## Work request
Instruction for the data below: set down exactly the lines from the line with "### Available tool" to the line with "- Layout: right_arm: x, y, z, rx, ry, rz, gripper", inclusive, and no others.
(Data excerpt)
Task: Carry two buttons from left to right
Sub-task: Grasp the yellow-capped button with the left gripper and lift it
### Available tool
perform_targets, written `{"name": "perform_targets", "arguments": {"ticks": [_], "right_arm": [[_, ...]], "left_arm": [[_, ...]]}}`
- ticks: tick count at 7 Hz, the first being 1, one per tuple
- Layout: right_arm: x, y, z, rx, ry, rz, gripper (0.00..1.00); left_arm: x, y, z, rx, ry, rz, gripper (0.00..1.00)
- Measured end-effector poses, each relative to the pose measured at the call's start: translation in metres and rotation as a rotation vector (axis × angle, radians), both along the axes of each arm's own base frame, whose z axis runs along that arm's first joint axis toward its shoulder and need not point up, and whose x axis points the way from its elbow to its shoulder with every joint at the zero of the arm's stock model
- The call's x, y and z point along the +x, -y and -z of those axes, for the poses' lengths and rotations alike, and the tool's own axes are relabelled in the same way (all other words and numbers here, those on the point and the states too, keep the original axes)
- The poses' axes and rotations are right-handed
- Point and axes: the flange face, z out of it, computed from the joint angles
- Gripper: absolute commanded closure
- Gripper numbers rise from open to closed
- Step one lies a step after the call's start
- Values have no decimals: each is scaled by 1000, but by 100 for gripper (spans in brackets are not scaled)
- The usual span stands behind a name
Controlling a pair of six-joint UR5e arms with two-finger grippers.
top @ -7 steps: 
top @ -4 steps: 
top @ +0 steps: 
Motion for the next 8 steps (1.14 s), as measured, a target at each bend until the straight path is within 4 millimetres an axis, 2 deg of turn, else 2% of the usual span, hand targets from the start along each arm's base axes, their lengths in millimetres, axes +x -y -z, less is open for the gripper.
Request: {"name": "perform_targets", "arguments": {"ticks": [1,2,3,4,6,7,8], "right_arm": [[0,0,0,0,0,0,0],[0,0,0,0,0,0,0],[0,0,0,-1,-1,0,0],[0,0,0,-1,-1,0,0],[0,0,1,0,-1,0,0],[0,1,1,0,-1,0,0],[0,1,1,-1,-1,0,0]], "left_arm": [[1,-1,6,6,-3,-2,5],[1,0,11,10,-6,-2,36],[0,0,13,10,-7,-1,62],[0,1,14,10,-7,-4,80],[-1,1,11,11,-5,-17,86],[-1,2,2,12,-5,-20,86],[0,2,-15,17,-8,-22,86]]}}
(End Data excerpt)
## Result for this task
### Available tool
perform_targets, written `{"name": "perform_targets", "arguments": {"ticks": [_], "right_arm": [[_, ...]], "left_arm": [[_, ...]]}}`
- ticks: tick count at 7 Hz, the first being 1, one per tuple
- Layout: right_arm: x, y, z, rx, ry, rz, gripper (0.00..1.00); left_arm: x, y, z, rx, ry, rz, gripper (0.00..1.00)

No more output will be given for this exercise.